--- Task to carry out ---
A single number is expected: the count of lines below where the word "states" occurs.

· · · · ·

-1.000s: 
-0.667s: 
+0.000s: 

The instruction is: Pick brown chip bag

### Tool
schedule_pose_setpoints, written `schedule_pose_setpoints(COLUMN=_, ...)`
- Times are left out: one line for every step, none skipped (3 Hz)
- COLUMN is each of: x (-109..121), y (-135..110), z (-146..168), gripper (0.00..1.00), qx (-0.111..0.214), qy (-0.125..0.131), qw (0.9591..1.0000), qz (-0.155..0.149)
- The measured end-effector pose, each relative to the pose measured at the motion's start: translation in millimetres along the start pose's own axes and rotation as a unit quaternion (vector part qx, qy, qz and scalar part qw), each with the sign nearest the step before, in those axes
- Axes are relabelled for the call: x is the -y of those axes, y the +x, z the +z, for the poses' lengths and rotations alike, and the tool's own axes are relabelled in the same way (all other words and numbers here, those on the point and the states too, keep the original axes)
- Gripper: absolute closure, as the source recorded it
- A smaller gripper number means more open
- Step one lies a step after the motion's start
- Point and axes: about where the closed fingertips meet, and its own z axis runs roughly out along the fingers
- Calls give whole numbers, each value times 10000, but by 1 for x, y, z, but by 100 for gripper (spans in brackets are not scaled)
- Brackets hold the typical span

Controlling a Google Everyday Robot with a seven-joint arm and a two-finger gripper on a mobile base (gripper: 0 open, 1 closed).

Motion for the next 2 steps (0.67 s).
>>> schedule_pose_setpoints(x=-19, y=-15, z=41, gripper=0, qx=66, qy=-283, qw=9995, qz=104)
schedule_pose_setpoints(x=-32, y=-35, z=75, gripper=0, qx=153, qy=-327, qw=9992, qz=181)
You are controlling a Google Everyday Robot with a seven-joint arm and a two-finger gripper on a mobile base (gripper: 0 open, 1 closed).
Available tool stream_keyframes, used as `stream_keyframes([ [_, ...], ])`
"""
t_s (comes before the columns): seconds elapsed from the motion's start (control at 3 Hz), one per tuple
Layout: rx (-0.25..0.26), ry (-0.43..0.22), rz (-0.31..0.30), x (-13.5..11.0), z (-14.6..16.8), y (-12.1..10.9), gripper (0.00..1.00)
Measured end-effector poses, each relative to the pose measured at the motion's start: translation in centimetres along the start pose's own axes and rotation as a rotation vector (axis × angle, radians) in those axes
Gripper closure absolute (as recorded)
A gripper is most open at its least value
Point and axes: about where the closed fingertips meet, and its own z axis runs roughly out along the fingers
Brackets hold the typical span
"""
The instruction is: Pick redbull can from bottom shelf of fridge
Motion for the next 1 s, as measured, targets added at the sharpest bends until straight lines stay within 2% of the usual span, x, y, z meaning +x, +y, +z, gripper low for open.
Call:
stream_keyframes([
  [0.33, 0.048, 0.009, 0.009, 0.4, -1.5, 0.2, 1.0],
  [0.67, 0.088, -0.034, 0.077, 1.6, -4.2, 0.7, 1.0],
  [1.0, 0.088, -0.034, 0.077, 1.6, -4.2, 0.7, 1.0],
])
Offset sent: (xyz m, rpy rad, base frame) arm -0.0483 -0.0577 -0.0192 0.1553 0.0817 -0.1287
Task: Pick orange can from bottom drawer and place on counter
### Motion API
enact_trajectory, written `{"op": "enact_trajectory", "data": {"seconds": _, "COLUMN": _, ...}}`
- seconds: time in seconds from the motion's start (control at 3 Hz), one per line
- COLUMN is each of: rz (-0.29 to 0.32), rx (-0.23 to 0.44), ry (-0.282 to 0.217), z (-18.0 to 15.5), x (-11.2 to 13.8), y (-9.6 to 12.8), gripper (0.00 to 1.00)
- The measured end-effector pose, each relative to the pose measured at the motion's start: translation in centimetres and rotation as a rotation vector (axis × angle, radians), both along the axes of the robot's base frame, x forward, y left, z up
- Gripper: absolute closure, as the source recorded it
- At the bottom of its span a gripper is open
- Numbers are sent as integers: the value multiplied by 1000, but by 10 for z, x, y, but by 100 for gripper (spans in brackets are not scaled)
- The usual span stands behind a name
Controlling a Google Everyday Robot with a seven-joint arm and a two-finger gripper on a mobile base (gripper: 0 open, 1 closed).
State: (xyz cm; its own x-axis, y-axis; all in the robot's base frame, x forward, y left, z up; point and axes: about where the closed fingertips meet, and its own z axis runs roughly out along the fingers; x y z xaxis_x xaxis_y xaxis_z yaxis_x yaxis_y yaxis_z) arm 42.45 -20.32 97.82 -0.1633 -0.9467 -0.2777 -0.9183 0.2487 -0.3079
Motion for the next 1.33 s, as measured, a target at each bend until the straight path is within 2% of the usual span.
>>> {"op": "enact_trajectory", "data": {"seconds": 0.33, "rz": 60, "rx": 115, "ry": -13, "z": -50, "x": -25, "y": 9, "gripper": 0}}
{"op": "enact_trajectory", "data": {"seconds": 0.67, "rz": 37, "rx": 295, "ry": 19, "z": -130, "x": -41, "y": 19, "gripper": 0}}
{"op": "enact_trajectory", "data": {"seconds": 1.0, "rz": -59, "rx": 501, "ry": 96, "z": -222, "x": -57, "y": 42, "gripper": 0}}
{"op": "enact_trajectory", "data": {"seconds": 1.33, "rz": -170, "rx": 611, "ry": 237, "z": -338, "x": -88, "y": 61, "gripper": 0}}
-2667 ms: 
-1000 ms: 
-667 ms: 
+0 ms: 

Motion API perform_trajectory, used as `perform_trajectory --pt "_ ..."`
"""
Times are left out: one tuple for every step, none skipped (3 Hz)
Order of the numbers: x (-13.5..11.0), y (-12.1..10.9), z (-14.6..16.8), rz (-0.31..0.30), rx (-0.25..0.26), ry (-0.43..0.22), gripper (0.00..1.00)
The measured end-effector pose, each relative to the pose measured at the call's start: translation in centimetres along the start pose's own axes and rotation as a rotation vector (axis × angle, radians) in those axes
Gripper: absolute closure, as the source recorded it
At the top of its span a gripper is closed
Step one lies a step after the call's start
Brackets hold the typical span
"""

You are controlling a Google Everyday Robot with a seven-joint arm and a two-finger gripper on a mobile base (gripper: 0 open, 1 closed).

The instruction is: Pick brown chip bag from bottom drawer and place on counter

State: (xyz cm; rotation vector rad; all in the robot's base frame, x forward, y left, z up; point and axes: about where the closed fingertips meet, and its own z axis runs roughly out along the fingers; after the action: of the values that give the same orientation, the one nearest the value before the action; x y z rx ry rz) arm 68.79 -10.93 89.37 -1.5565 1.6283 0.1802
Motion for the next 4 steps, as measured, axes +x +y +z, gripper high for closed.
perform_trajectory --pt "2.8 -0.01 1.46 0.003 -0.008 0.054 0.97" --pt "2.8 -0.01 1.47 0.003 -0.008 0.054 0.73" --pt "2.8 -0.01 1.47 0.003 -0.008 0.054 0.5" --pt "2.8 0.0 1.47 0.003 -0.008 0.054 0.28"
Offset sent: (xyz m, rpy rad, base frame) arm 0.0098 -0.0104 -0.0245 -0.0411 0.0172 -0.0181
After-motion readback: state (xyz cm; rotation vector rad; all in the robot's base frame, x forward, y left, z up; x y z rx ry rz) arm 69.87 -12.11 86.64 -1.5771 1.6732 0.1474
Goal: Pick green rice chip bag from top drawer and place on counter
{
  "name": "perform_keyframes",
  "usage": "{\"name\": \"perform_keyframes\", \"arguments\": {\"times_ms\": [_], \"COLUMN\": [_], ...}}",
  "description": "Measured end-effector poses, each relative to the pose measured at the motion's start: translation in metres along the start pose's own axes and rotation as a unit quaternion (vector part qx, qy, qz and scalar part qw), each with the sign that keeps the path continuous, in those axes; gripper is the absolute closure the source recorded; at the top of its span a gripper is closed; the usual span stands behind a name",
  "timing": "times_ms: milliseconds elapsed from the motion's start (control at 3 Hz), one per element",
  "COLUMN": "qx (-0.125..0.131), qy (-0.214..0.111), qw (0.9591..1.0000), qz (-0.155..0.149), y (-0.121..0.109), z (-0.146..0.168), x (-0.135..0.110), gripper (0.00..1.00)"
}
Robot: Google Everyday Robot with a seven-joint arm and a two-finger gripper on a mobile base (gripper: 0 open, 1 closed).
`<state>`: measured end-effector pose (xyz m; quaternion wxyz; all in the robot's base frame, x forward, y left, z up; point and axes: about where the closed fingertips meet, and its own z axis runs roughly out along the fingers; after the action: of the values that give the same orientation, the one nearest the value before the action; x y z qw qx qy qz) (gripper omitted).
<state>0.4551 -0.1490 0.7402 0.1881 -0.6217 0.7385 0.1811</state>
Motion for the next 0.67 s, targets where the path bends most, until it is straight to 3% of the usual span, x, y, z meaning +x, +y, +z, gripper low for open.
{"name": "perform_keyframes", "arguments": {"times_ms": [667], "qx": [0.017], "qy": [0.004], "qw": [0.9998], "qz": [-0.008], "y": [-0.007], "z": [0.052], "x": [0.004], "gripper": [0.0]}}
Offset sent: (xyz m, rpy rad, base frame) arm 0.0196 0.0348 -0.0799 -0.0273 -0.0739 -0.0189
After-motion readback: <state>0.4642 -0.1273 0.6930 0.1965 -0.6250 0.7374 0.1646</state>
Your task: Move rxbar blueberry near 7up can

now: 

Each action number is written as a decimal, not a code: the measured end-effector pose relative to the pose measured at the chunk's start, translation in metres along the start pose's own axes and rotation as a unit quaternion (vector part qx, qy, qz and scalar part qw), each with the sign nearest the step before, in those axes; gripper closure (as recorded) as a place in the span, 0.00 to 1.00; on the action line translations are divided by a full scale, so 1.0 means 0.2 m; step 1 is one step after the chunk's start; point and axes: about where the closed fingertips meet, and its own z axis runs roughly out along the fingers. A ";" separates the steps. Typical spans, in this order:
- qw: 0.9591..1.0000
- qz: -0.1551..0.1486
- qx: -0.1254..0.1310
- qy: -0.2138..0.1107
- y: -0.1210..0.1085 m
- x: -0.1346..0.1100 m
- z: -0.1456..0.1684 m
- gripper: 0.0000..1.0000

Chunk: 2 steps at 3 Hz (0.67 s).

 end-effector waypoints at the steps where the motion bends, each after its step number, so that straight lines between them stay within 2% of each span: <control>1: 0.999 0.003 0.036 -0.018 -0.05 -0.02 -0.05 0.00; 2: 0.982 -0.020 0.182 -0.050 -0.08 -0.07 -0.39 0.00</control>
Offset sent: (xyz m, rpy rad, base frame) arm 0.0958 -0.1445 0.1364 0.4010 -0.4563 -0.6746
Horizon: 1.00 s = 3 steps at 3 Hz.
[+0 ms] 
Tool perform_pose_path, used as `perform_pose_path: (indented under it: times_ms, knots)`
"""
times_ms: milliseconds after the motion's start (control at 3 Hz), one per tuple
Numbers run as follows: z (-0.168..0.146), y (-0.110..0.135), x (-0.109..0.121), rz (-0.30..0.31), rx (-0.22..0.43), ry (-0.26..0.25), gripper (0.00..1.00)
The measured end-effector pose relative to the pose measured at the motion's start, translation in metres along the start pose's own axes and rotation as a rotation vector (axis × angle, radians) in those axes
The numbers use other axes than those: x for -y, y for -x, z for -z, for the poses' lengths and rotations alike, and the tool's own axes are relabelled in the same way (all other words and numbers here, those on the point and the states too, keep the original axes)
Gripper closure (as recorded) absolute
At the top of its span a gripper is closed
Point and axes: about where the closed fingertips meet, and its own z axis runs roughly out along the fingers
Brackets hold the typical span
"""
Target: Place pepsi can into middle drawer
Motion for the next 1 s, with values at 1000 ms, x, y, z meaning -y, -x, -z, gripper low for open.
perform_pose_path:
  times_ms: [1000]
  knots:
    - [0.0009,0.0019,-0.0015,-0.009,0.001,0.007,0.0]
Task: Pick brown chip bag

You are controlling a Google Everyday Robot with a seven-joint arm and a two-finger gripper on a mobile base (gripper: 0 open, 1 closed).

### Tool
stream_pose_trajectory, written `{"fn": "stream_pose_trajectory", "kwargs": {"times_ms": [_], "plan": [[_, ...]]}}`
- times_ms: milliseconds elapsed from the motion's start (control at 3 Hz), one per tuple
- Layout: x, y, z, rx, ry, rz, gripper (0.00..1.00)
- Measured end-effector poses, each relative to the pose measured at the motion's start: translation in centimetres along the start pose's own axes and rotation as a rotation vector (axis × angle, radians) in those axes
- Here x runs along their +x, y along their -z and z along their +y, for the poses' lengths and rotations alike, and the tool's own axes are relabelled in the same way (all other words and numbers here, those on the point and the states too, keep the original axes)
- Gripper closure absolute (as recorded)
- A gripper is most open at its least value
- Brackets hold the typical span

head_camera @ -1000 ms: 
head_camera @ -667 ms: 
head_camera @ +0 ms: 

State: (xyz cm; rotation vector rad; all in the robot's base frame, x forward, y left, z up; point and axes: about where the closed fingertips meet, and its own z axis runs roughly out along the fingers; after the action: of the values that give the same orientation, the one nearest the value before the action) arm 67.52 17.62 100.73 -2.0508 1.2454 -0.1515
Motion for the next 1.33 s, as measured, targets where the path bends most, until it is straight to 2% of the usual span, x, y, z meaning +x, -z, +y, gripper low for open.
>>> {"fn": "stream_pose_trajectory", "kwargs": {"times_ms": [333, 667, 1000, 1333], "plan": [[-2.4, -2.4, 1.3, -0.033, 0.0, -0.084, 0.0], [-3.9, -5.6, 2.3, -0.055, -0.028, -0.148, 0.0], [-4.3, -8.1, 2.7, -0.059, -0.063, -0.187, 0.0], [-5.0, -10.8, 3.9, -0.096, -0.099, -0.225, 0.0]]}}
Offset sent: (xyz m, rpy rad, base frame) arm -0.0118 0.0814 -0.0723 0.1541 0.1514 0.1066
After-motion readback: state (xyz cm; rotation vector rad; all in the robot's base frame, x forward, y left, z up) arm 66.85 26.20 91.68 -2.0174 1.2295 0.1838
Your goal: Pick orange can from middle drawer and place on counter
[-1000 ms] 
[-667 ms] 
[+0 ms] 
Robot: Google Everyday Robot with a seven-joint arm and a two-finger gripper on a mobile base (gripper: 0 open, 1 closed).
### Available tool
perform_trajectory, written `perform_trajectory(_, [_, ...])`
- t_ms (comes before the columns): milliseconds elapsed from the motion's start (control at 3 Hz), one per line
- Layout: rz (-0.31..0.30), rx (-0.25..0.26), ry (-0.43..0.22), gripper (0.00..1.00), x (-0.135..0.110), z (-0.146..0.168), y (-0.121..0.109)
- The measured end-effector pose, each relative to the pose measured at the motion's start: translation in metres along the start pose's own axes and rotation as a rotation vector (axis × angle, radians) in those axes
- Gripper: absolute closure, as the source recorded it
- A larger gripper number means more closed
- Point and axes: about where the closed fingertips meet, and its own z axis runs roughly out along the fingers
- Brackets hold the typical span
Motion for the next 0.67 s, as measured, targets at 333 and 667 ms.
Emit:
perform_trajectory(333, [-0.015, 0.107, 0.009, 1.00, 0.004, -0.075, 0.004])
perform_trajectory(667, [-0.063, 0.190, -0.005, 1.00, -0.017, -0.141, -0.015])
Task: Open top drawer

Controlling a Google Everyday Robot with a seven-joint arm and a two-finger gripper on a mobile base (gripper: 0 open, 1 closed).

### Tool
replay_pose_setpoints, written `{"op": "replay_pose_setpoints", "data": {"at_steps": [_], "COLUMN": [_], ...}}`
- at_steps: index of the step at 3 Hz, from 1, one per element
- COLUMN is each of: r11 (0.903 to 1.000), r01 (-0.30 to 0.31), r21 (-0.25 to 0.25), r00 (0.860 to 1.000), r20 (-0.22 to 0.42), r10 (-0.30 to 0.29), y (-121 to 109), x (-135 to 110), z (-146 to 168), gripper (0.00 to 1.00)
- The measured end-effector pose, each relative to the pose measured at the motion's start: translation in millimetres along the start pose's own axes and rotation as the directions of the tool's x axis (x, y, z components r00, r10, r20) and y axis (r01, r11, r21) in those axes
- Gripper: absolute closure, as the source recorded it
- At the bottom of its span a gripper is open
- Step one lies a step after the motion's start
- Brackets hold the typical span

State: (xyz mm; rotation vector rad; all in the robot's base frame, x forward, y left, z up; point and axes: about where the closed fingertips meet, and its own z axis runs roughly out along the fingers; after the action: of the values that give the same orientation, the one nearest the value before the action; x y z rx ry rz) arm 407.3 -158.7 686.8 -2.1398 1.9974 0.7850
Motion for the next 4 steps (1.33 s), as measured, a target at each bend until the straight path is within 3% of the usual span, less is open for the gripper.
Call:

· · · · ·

--- Your solution ---
3